Casal de sociólogos lamenta ausência de cooperação social
A sociedade moderna tirou das pessoas a capacidade de se organizar coletivamente e de comunicar com o diferente.
Essa é a opinião do sociólogo americano Richard Sennett e de sua mulher, a holandesa e também socióloga Saskia Sassen. Os dois foram os conferencistas desta quinta-feira (26) do ciclo de debates "Fronteiras do Pensamento", evento do qual a Folha é parceira, no Instituto Tomie Ohtake em São Paulo.
Para os sociólogos, essa incapacidade se expressa de forma contundente na atual crise ambiental e social por qual passam as grandes cidades do mundo.
Marlene Bergamo/Folhapress | ||
Richard Sennett e Saskia Sassen foram destaque do 'Fronteiras do Pensamento', com parceria da Folha |
Primeiro a falar, Sennett tratou do tema ao qual se dedica em seu último livro "Juntos"; como a dinâmica do capitalismo contemporâneo destruiu a capacidade de colaboração entre os indivíduos.

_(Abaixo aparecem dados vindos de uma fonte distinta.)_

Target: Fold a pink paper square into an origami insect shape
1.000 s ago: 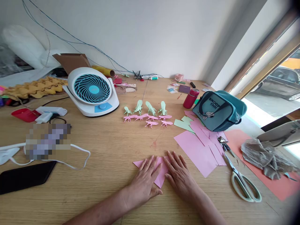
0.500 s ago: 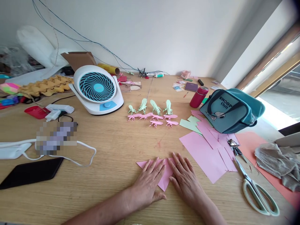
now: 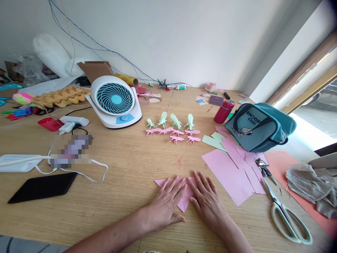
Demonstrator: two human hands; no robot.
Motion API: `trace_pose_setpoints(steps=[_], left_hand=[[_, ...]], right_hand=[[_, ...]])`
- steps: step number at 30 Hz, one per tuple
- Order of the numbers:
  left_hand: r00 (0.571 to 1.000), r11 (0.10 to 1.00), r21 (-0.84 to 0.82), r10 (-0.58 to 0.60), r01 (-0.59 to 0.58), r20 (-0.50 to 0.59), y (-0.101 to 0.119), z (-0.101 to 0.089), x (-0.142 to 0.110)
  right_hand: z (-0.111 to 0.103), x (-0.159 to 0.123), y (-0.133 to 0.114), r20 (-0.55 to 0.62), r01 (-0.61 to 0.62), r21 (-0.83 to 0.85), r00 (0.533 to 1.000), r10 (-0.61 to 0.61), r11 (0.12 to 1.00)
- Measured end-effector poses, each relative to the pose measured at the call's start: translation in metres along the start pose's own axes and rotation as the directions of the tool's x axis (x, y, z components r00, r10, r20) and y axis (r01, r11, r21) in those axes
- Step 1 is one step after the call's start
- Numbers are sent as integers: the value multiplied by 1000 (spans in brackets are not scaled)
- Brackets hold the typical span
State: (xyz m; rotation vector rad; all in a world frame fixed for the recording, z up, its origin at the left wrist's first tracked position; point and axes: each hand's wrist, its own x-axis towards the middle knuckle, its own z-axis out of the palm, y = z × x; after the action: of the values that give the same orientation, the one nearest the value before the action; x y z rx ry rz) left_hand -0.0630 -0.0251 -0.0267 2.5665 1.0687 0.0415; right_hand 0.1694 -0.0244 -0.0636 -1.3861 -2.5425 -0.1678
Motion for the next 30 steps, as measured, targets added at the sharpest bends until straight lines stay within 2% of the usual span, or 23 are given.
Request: trace_pose_setpoints(steps=[8,14,23,26,30], left_hand=[[999,1000,-2,15,-15,-40,-2,4,0],[999,999,-17,48,-48,-15,-1,-2,1],[994,995,-44,80,-84,-79,-6,-1,-1],[993,996,-72,46,-54,-110,-7,-3,0],[979,996,-72,-70,57,-191,-7,-1,1]], right_hand=[[1,0,0,4,1,-3,1000,-1,1000],[1,0,0,23,-14,11,1000,14,1000],[1,1,-1,25,-38,43,999,37,998],[0,1,-1,26,-40,51,999,39,998],[-3,0,0,26,-35,73,999,33,997]])
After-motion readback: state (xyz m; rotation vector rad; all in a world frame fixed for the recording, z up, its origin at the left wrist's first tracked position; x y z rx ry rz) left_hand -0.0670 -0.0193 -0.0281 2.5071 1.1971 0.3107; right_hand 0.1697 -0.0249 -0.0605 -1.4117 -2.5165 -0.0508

Ele elencou três habilidades que a sociedade deveria desenvolver de forma a recuperar a possibilidade de cooperação.
São elas a capacidade de ouvir uns aos outros e empatizar com aquilo que o outro faz; superar o vácuo de comunicação a partir de relações ordinárias e criar sociabilidade por meio da ambiguidade; e não enxergar as identidades de cor, gênero, religião ou origem como obstáculos para a interação.
Faltam pessoas que digam "eu não entendo o que você está dizendo porque eu não entendo a sua experiência, conte-me mais". Segundo Sennett, devemos "preferir a empatia à identificação".
Para ele, a razão pela qual as pessoas protestaram tão pouco contra a crise financeira de 2008 é que a modernidade tirou nossa habilidade de nos relacionar com pessoas diferentes no trabalho, na cidade e já não sabemos como lutar contra um sistema predatório.
CIDADES GLOBAIS
Saskia, por sua vez, mobilizou conceitos desenvolvidos pelo marido para falar das grandes cidades, "sistemas complexos e incompletos que devem se reinventar constantemente".
Segundo ela, urge atualmente uma reorganização estrutural das cidades globais, que vivem crises ambientais -como a falta de água em são paulo-, e a desigualdade.
O espaço urbano, para Saskia, é um sistema aberto que permite, por exemplo, que a ausência de poder seja mobilizada de forma colaborativa.
Os imigrantes em Londres ou Nova York, por exemplo, podem estruturar a economia, a cultura e a política. "Eles não se tornam poderosos, mas ganham a capacidade de fazer algo".
Não haveria, de acordo com ela, uma correlação entre o aumento da densidade urbana e a urbanização. Pelo contrário, mega-projetos residenciais ou comerciais tendem a tirar da cidade seu caráter incompleto e promovem, inclusive, uma "desurbanização".
"Não se trata aqui de promover um discurso romântico sobre colaboração, trata-se da necessidade que temos de trabalhar juntos e reestruturar as cidades desde as bases".
É esse caráter que faz da cidade uma zona estratégica onde colocaríamos conhecimento e inovação, diferentemente do espaço nacional, um lugar mais "fraco e disforme".
CICLOVIAS
Respondendo a perguntas do público, Saskia disse admirar a coragem do prefeito Fernando Haddad por resistir a protestos quanto à implementação de ciclovias. "Em Nova York houve a mesma coisa. Ele está certo em pensar no futuro".
Perguntado sobre a violência nas grandes cidades, Sennett criticou parte da burguesia de centro-esquerda que muitas vezes pensa que a solução está na ausência de Estado.
"Eles acham que a coesão social da comunidade se dá de forma autônoma e extirpa a violência com a saída da polícia". A experiência de Chicago, segundo ele, mostra o contrário.
Reduzir o papel da polícia deixa a comunidade mais violenta. "Sou resistente à noção de que uma melhor forma de vida pode ser encontrada a partir da retração do Estado".